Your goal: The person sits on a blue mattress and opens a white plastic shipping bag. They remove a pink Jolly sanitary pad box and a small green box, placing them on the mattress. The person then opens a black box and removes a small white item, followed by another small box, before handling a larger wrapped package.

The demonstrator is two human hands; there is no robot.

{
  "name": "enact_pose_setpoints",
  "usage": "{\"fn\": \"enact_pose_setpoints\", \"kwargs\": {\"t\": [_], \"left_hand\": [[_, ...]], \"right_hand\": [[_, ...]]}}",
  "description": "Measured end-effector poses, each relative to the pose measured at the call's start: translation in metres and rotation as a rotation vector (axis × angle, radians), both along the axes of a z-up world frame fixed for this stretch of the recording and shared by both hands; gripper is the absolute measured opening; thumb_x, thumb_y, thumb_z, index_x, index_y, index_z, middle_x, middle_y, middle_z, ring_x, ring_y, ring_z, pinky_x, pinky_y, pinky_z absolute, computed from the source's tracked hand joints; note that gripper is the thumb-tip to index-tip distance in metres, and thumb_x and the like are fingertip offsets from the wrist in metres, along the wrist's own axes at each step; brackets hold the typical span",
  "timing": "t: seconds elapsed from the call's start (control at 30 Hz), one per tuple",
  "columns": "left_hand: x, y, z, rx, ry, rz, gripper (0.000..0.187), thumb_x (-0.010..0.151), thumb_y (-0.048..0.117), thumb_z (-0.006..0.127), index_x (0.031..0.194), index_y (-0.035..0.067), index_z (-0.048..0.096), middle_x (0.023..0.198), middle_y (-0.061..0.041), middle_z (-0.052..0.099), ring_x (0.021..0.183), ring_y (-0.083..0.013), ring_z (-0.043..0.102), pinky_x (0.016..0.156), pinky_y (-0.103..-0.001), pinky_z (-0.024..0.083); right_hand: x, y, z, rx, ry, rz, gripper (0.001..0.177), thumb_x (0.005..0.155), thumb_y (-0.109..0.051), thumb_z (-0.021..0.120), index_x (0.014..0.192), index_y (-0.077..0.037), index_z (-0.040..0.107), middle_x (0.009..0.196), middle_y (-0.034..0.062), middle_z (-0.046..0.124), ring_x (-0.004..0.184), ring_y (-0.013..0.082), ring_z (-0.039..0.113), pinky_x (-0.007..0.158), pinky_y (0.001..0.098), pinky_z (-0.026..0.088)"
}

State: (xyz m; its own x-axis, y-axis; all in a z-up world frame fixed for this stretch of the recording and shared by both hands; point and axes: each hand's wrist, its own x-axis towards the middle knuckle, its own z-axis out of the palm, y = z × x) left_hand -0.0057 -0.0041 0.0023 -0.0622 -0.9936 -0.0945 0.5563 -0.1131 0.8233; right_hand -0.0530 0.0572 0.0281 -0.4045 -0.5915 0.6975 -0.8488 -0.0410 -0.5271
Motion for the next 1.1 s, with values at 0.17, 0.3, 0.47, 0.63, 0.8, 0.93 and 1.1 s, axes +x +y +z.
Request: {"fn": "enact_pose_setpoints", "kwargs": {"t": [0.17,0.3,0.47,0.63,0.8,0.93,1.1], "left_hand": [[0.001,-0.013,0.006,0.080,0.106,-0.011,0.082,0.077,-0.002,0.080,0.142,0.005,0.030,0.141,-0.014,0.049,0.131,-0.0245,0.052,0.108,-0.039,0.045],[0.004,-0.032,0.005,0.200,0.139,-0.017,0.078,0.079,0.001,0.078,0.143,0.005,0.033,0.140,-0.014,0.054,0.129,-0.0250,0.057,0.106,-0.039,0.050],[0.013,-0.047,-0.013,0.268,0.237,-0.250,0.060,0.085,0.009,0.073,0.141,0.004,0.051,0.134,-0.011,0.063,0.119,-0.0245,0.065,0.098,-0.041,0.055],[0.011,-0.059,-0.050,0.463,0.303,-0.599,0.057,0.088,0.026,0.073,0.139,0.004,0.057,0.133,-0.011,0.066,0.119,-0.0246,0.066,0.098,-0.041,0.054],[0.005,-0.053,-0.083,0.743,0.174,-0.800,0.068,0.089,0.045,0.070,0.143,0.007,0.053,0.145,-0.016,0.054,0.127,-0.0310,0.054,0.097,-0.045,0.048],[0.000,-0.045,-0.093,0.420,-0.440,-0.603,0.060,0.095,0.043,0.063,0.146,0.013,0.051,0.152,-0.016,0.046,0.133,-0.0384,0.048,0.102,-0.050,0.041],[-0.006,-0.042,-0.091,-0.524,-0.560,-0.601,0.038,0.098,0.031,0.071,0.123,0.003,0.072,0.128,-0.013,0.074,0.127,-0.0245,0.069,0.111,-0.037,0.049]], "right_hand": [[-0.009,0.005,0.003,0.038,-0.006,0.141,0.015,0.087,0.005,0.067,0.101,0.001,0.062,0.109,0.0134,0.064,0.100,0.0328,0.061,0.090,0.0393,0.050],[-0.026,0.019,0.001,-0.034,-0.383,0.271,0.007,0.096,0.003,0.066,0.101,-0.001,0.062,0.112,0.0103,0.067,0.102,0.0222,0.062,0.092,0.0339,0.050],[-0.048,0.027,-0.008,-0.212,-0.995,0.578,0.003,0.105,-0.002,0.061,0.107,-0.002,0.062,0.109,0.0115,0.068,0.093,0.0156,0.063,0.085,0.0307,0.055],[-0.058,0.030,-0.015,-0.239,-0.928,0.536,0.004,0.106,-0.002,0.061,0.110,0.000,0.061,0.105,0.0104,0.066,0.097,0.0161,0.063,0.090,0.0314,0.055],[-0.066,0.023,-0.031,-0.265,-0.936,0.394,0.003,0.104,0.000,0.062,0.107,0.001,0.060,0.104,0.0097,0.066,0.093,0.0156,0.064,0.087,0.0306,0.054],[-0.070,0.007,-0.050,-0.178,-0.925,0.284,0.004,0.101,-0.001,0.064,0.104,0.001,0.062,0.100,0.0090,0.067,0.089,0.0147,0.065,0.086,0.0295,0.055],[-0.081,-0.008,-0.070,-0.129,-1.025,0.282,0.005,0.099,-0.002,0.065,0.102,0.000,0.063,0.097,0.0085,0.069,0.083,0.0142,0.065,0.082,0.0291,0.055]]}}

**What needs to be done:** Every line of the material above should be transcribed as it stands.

**Written reply:**
Your goal: The person sits on a blue mattress and opens a white plastic shipping bag. They remove a pink Jolly sanitary pad box and a small green box, placing them on the mattress. The person then opens a black box and removes a small white item, followed by another small box, before handling a larger wrapped package.

The demonstrator is two human hands; there is no robot.

{
  "name": "enact_pose_setpoints",
  "usage": "{\"fn\": \"enact_pose_setpoints\", \"kwargs\": {\"t\": [_], \"left_hand\": [[_, ...]], \"right_hand\": [[_, ...]]}}",
  "description": "Measured end-effector poses, each relative to the pose measured at the call's start: translation in metres and rotation as a rotation vector (axis × angle, radians), both along the axes of a z-up world frame fixed for this stretch of the recording and shared by both hands; gripper is the absolute measured opening; thumb_x, thumb_y, thumb_z, index_x, index_y, index_z, middle_x, middle_y, middle_z, ring_x, ring_y, ring_z, pinky_x, pinky_y, pinky_z absolute, computed from the source's tracked hand joints; note that gripper is the thumb-tip to index-tip distance in metres, and thumb_x and the like are fingertip offsets from the wrist in metres, along the wrist's own axes at each step; brackets hold the typical span",
  "timing": "t: seconds elapsed from the call's start (control at 30 Hz), one per tuple",
  "columns": "left_hand: x, y, z, rx, ry, rz, gripper (0.000..0.187), thumb_x (-0.010..0.151), thumb_y (-0.048..0.117), thumb_z (-0.006..0.127), index_x (0.031..0.194), index_y (-0.035..0.067), index_z (-0.048..0.096), middle_x (0.023..0.198), middle_y (-0.061..0.041), middle_z (-0.052..0.099), ring_x (0.021..0.183), ring_y (-0.083..0.013), ring_z (-0.043..0.102), pinky_x (0.016..0.156), pinky_y (-0.103..-0.001), pinky_z (-0.024..0.083); right_hand: x, y, z, rx, ry, rz, gripper (0.001..0.177), thumb_x (0.005..0.155), thumb_y (-0.109..0.051), thumb_z (-0.021..0.120), index_x (0.014..0.192), index_y (-0.077..0.037), index_z (-0.040..0.107), middle_x (0.009..0.196), middle_y (-0.034..0.062), middle_z (-0.046..0.124), ring_x (-0.004..0.184), ring_y (-0.013..0.082), ring_z (-0.039..0.113), pinky_x (-0.007..0.158), pinky_y (0.001..0.098), pinky_z (-0.026..0.088)"
}

State: (xyz m; its own x-axis, y-axis; all in a z-up world frame fixed for this stretch of the recording and shared by both hands; point and axes: each hand's wrist, its own x-axis towards the middle knuckle, its own z-axis out of the palm, y = z × x) left_hand -0.0057 -0.0041 0.0023 -0.0622 -0.9936 -0.0945 0.5563 -0.1131 0.8233; right_hand -0.0530 0.0572 0.0281 -0.4045 -0.5915 0.6975 -0.8488 -0.0410 -0.5271
Motion for the next 1.1 s, with values at 0.17, 0.3, 0.47, 0.63, 0.8, 0.93 and 1.1 s, axes +x +y +z.
Request: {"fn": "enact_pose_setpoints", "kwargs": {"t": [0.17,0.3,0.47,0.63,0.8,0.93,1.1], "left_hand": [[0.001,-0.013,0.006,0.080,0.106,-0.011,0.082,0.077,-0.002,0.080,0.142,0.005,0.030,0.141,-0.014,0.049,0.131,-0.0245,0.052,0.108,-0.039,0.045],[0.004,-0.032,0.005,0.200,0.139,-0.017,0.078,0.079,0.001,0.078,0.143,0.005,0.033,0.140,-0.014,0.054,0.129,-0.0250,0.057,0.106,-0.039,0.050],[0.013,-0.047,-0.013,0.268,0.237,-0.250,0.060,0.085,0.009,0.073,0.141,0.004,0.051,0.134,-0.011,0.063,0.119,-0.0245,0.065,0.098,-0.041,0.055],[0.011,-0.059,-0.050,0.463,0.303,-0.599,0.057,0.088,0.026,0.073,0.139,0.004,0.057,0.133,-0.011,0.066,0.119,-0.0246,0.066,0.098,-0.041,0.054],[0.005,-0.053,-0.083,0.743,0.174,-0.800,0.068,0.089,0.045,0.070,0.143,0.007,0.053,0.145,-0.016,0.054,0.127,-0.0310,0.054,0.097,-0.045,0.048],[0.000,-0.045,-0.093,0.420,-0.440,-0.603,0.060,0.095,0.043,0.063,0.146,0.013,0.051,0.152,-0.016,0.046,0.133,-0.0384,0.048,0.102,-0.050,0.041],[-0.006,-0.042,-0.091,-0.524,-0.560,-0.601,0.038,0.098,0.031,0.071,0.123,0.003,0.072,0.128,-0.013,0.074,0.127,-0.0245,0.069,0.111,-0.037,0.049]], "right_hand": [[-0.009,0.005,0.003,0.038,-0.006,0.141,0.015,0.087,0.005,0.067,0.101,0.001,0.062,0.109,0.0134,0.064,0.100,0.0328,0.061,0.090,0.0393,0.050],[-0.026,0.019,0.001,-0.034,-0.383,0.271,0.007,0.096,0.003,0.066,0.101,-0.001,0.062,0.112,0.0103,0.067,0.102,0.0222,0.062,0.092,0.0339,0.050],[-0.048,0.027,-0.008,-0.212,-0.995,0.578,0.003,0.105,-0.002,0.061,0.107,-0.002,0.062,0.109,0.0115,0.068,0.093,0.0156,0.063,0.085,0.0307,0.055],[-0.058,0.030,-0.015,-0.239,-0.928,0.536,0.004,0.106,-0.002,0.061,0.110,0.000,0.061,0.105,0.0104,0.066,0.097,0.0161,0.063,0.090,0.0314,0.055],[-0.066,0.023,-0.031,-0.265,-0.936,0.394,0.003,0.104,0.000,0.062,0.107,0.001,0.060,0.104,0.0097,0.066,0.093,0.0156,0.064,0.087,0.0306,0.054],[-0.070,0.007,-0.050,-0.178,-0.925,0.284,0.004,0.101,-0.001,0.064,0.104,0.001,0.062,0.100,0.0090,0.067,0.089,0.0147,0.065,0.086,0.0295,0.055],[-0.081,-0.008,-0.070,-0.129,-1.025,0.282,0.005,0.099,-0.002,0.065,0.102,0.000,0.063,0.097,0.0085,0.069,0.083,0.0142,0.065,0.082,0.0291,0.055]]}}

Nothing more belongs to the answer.